Les chansons et les riffs toxiques s’enchaînent, et … c’est le drame. La très belle "Returning" casse l’ambiance. Volontairement, sûrement. C’est que ça avait commencé très fort. Seulement, en chemin, ces ballades et les chansons un peu trop similaires (sans parler de "Lose Yourself " très U2) en auront perdu quelques uns. Le même schéma que lors des festivals se reproduit. Vers le milieu du set, tu t’emmerdes. Pourtant, la qualité est là, ils maîtrisent totalement le truc … Mais ils ne te captivent plus.
Jusqu’à ce que "Conscience Killer" ne rapplique. Le rock reprend ses droits. Ouf, on est sauvés. La batterie se refait massive, la basse collante, la guitare lacérante. Après un "Spread Your Love" interminablement jouissif, le groupe quitte la scène, pour mieux revenir pour un rappel … en acoustique. Problème : le public crie trop fort, et les empêche de s’entendre. Harmonicas, guitares, un micro les séparant, les voilà repartis. "Complicated Situation", "Shuffle Your Feet" se suivent, le calme avant la dernière tempête nommée "Whatever Happen To My Rock’nRoll" et "Sell It".

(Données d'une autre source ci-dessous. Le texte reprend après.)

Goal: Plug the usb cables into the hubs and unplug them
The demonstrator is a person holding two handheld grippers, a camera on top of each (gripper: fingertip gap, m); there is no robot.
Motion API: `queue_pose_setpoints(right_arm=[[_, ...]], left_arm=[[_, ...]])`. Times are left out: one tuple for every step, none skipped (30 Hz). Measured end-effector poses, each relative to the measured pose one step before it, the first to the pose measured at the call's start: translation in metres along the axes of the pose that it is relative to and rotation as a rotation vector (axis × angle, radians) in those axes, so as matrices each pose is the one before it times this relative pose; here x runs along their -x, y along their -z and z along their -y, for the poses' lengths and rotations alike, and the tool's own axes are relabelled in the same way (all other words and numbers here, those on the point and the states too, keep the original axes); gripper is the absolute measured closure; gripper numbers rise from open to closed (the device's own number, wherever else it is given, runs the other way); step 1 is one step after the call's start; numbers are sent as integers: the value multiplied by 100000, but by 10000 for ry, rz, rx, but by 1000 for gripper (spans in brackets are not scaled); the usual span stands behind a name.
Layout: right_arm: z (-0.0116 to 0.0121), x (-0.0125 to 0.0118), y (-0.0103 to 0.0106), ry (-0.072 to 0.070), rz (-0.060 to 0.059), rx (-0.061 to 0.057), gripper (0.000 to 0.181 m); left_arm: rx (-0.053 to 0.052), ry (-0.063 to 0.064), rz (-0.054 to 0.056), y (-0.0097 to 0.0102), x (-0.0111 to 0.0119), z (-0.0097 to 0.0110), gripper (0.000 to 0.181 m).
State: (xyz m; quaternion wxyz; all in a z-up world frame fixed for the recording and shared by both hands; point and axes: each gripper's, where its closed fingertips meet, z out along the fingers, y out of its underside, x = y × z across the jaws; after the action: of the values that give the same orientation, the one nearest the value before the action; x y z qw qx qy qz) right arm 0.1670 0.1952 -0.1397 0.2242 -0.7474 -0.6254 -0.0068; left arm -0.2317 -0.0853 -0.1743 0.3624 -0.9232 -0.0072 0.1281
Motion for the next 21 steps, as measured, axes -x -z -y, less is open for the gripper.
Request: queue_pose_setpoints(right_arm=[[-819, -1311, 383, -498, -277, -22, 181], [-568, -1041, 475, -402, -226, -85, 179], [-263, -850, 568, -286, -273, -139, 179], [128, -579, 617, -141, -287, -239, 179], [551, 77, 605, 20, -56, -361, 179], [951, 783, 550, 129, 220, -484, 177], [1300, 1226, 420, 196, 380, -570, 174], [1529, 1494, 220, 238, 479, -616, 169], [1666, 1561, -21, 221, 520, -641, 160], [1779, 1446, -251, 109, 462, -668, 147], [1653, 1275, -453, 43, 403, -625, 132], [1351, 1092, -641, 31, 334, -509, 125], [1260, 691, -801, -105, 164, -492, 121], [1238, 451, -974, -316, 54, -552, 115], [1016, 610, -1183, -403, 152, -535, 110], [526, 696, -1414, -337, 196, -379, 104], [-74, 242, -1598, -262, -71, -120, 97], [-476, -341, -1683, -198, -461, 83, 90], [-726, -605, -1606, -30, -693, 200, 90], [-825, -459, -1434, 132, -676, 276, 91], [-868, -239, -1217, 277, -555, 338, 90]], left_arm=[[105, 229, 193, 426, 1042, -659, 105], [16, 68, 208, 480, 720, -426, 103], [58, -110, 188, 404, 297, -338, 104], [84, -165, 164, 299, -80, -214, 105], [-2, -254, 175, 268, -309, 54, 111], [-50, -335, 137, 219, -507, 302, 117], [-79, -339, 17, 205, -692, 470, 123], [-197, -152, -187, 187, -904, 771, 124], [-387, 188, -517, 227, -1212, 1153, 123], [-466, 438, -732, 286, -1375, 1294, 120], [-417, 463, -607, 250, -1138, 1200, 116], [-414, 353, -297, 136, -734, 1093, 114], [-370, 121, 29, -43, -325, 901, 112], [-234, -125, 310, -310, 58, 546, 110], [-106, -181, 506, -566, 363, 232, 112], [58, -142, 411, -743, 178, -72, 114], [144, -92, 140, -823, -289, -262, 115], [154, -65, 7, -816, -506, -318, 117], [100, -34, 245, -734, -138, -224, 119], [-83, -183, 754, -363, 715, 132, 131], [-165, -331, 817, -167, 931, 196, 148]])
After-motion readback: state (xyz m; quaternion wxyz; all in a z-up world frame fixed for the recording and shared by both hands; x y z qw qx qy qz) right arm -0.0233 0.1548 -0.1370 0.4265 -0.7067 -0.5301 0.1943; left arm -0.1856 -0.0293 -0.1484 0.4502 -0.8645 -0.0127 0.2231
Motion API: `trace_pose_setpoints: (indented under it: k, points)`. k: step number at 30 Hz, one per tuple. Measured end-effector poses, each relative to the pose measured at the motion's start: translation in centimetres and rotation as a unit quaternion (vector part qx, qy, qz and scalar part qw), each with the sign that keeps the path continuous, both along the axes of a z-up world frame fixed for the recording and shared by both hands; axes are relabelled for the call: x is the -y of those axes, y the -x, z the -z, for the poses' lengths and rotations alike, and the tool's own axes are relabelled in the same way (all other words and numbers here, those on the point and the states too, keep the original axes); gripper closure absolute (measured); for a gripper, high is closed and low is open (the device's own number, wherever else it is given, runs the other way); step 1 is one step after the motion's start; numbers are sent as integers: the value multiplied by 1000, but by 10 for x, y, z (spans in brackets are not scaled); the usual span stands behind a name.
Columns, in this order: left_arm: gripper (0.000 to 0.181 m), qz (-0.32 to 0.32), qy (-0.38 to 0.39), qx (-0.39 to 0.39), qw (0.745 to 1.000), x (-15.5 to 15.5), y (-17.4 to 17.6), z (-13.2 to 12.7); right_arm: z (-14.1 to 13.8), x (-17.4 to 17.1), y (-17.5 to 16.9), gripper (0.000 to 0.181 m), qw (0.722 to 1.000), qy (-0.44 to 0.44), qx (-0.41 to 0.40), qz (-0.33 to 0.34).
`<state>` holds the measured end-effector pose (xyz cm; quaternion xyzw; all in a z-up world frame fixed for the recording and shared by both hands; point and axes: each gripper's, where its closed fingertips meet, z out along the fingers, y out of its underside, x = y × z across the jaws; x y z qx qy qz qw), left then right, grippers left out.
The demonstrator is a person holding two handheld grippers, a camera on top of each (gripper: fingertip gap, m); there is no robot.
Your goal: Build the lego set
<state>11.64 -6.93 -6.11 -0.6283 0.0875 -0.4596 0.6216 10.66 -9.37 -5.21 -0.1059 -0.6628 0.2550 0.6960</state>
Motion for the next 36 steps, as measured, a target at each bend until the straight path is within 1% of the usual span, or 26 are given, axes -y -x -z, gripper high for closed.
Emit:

Comment résumer le concert ? Crade, puissant, hypnotisant, juste de bout en bout … Près de deux heures d’un véritable exutoire pour des oreilles qui avaient un peu oublié ce qu’était le rock. Si on chipote, on pourrait leur reprocher leur manque de spontanéité, notamment dans la gestuelle. Tout est calibré, mais si bien calibré qu’on oublie et on se laisse aller à secouer la tête pour les uns, pogoter pour les autres, profiter pour tous.